Bradley Reed, president of the Professional Firefighters of Vermont, noted: ‘Firefighters are more likely than the general public to be diagnosed with cancer and even more likely to die from cancer. Our members are crawling into a toxic soup of smoke, superheated gases, carcinogenic toxins, asphyxiants and chemicals that most of us are unable to pronounce. By removing toxic PFAS chemicals from firefighting foam and personal protective equipment, S.295 will help reduce the amount of carcinogenic chemicals our firefighters are exposed to.’
S.295 takes important steps to prevent more PFAS-containing products from being brought into the state. Despite the harm they can cause, PFAS chemicals continue to be used in a variety of products imported into Vermont, exposing the people who use those products. PFAS chemicals present further threats when those items are disposed of and chemicals leach into our water.
Elena Mihaly, senior attorney at Conservation Law Foundation, stated: ‘PFAS have been detected in Vermont’s drinking water, surface waters, and soils. We’ve made great strides in cleaning up this contamination, but just getting these substances out of our water and soils isn’t enough – we need to get them out of our everyday products so they can’t contaminate our environment or make us sick.’
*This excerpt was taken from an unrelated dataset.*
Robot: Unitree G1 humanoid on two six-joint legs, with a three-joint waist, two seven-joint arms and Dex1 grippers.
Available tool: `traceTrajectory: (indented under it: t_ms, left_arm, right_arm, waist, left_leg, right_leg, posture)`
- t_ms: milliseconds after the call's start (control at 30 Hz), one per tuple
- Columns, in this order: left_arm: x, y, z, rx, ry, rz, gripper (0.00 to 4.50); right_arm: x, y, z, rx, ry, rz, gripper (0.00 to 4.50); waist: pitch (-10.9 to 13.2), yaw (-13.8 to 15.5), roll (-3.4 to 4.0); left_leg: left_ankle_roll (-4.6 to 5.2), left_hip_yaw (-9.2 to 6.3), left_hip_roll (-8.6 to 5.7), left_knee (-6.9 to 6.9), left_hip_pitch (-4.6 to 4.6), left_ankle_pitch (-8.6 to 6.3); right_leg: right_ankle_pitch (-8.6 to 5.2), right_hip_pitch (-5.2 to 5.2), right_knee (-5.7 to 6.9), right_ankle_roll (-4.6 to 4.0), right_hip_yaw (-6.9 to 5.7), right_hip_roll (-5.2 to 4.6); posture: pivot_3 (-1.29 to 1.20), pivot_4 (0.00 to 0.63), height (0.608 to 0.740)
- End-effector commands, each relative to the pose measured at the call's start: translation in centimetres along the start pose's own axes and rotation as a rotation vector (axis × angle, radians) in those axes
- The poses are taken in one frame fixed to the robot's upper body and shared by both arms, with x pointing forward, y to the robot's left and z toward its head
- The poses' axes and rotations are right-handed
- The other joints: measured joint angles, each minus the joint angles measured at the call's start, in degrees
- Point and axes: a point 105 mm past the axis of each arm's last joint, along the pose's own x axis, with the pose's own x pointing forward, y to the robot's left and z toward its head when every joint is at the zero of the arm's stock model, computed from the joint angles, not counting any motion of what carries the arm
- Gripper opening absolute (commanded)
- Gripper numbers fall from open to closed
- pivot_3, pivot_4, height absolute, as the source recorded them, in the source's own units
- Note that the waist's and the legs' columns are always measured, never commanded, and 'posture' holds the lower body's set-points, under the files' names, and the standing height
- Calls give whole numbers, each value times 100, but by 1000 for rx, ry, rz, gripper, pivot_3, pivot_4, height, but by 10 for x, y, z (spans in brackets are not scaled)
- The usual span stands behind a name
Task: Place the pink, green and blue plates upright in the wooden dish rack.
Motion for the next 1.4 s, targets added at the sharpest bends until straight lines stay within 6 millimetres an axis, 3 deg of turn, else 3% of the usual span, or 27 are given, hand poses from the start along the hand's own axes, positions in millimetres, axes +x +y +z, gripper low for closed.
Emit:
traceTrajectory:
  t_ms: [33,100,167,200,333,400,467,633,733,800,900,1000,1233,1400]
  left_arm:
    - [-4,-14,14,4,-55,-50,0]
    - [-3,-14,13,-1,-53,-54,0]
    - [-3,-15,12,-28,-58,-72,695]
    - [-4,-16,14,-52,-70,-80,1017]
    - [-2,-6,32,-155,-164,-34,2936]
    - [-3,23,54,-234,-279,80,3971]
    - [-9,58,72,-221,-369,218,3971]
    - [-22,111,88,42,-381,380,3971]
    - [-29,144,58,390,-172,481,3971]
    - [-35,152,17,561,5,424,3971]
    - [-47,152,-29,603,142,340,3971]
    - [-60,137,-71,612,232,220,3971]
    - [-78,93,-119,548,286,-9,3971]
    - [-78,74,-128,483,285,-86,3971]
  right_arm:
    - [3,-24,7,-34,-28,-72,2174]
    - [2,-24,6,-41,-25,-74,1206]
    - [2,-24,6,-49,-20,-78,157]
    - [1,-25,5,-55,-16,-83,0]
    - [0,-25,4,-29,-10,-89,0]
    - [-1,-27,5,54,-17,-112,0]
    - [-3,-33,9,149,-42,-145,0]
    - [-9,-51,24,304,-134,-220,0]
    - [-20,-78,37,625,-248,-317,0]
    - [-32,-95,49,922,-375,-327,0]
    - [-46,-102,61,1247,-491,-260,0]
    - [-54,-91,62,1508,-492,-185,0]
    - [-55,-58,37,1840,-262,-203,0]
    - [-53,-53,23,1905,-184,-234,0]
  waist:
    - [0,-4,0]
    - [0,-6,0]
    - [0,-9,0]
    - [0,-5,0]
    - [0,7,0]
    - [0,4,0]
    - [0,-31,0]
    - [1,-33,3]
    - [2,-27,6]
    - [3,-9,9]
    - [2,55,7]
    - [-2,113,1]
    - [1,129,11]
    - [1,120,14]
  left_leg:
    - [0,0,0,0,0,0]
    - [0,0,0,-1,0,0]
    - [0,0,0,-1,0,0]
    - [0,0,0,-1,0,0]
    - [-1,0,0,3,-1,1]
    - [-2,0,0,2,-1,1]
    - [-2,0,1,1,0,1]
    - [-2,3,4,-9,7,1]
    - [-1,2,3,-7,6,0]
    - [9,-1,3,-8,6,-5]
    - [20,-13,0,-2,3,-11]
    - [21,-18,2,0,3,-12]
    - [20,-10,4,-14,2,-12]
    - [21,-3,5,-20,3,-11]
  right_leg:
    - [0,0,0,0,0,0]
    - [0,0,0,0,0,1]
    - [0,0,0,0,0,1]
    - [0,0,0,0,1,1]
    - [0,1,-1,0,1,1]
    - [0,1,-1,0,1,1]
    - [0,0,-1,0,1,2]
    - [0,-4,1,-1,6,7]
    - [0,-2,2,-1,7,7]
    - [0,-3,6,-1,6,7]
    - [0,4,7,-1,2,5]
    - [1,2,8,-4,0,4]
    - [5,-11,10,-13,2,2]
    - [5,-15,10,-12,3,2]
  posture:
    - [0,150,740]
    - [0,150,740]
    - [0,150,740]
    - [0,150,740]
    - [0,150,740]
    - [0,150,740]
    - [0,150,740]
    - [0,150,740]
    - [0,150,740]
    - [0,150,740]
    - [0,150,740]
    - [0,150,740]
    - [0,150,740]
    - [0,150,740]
‘S.295 takes an important step to prevent some of the most common PFAS-containing products from entering our Vermont marketplace, protecting our health and the environment,’ added Mihaly.
‘PFAS toxins are incredibly scary because they don’t break down naturally, and once you’re exposed they can harm so many parts of your body,’ said Paul Burns, executive director of the Vermont Public Interest Research Group. ‘The only way to beat these so-called ‘forever chemicals’ is to cut down on exposure as much as possible.’
S.295 targets four different areas of consumer products that are major sources of PFAS exposure and environmental contamination: food packaging, firefighting foam, residential carpets and rugs, and children’s products.